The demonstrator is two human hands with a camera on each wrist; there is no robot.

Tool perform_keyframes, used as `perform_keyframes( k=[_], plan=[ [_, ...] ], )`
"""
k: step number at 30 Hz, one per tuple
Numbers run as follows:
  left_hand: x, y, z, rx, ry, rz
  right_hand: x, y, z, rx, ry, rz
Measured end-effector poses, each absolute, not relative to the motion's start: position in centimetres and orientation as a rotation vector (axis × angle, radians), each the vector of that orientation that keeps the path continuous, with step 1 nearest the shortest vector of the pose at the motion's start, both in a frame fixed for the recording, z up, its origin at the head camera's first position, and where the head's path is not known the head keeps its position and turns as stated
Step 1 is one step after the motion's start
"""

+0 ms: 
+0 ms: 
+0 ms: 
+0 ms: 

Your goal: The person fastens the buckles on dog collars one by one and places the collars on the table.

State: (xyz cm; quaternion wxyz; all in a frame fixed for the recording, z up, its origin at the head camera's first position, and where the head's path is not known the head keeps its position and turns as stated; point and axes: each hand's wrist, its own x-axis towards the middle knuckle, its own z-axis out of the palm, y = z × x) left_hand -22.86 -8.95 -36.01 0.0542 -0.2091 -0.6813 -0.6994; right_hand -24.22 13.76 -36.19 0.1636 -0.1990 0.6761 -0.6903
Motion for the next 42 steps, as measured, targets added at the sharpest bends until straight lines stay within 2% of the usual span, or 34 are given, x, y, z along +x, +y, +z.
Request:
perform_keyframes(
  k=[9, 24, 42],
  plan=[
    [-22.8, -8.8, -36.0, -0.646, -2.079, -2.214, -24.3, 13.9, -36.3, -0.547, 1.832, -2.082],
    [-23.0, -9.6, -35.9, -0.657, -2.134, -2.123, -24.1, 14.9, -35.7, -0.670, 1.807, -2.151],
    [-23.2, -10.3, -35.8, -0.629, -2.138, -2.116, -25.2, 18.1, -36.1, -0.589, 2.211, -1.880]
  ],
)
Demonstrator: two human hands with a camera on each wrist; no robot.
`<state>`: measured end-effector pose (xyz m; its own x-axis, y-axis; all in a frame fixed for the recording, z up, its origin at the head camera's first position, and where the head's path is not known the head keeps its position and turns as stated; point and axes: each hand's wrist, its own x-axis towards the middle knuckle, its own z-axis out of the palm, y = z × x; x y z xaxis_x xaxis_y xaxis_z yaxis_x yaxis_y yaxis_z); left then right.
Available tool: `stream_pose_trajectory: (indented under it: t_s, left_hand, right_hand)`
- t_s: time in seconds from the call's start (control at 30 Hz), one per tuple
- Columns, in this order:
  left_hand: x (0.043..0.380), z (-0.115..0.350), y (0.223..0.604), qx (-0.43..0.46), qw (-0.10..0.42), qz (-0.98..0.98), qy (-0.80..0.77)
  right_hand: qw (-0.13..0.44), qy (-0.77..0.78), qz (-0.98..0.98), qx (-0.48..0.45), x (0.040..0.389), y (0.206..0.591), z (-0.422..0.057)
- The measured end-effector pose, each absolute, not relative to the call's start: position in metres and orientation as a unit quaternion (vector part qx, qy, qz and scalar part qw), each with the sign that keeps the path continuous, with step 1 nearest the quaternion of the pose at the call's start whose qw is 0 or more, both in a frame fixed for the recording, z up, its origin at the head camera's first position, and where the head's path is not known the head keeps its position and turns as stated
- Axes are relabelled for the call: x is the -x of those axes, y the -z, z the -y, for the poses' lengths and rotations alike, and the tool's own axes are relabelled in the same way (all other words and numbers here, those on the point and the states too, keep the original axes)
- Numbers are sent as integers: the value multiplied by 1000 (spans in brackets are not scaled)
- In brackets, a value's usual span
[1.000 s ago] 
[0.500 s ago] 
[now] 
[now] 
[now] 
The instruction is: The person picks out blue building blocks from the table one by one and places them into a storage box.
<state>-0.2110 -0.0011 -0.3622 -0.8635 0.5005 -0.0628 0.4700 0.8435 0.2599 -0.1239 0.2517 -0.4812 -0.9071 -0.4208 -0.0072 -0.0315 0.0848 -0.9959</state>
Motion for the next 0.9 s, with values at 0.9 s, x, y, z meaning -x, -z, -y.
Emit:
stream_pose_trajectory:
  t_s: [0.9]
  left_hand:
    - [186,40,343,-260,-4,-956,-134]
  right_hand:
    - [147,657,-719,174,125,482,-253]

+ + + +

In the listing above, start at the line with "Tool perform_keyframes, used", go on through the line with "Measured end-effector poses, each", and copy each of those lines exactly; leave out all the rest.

Tool perform_keyframes, used as `perform_keyframes( k=[_], plan=[ [_, ...] ], )`
"""
k: step number at 30 Hz, one per tuple
Numbers run as follows:
  left_hand: x, y, z, rx, ry, rz
  right_hand: x, y, z, rx, ry, rz
Measured end-effector poses, each absolute, not relative to the motion's start: position in centimetres and orientation as a rotation vector (axis × angle, radians), each the vector of that orientation that keeps the path continuous, with step 1 nearest the shortest vector of the pose at the motion's start, both in a frame fixed for the recording, z up, its origin at the head camera's first position, and where the head's path is not known the head keeps its position and turns as stated

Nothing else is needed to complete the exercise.